Baselayout is there because I neither could nor wanted to downgrade it, the other packages are there for reasons not related to the downgrade process.

----------

## DONAHUE

sorry, I was looking for devfs in all the wrong places.

Takes a second here from mounting /sys to mounting /dev/shm on a fully ~amd64 system

 *Quote:*   

> emerge -pv udev
> 
> These are the packages that would be merged, in order:
> 
> Calculating dependencies... done!
> ...

  no *Quote:*   

>  -devfs-compat -old-hd-rules

 

----------

## Aquous

 *DONAHUE wrote:*   

> no *Quote:*    -devfs-compat -old-hd-rules 

 That's because your udev, being from ~arch, is newer than mine, which is from arch.

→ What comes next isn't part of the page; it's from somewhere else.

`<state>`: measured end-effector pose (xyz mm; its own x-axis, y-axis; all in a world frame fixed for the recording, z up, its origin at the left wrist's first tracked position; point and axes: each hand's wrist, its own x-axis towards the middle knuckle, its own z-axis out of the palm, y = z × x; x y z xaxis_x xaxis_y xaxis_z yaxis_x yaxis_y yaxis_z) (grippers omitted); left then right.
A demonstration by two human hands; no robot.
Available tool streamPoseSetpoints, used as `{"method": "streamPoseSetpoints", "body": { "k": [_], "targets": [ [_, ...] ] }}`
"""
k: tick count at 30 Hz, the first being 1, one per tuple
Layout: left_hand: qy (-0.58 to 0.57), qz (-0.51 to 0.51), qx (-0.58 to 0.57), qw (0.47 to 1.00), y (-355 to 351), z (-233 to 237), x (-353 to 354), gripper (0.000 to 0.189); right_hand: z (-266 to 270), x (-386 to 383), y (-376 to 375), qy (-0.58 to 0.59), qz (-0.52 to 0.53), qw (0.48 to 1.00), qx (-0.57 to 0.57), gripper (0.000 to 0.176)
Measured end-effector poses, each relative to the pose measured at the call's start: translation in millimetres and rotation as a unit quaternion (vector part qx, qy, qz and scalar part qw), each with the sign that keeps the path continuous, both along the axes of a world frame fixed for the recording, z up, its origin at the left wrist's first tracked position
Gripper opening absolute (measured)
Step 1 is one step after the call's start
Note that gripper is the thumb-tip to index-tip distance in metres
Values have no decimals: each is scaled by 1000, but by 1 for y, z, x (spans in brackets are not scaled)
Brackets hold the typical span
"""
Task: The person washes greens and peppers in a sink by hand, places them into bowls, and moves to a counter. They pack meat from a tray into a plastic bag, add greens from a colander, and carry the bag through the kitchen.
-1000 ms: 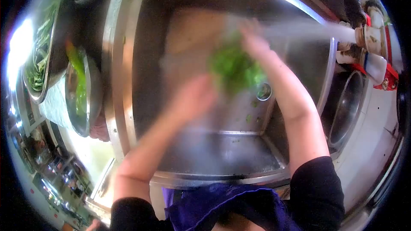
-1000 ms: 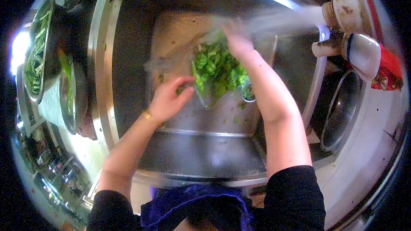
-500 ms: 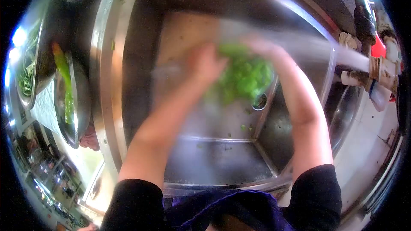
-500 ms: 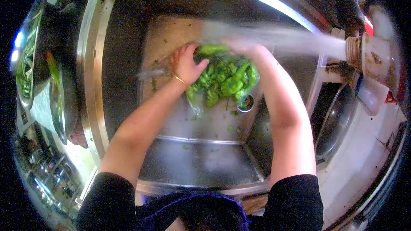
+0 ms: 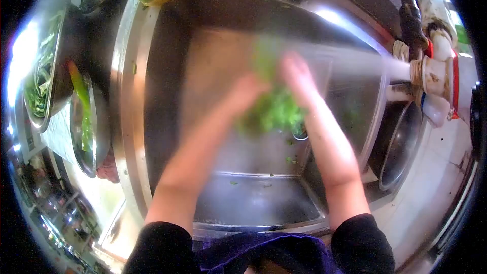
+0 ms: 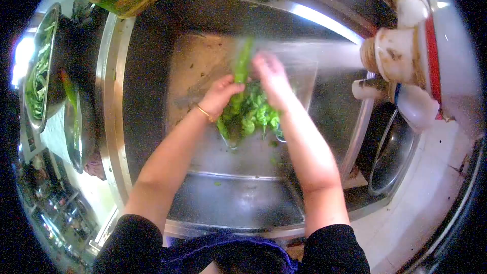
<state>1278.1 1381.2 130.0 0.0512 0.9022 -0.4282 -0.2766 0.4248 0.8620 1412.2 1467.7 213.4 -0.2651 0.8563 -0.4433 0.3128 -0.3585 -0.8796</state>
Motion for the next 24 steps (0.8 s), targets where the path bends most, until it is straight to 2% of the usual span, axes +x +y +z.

Hmm... I may try keywording udev to see whether that makes a difference. (it may be that I'm hitting a bug which is fixed in your version of udev)

----------

## Aquous

Keywording udev appears to have done the trick. Thanks for giving me that idea!  :Very Happy: 

----------

## DONAHUE

Well done. Wahoo!

----------

## seenxu

I am having the same problem, but still, no solution found yet, everytime I boot the system, have to wait 60s at "starting udevd" until the devfs timed out.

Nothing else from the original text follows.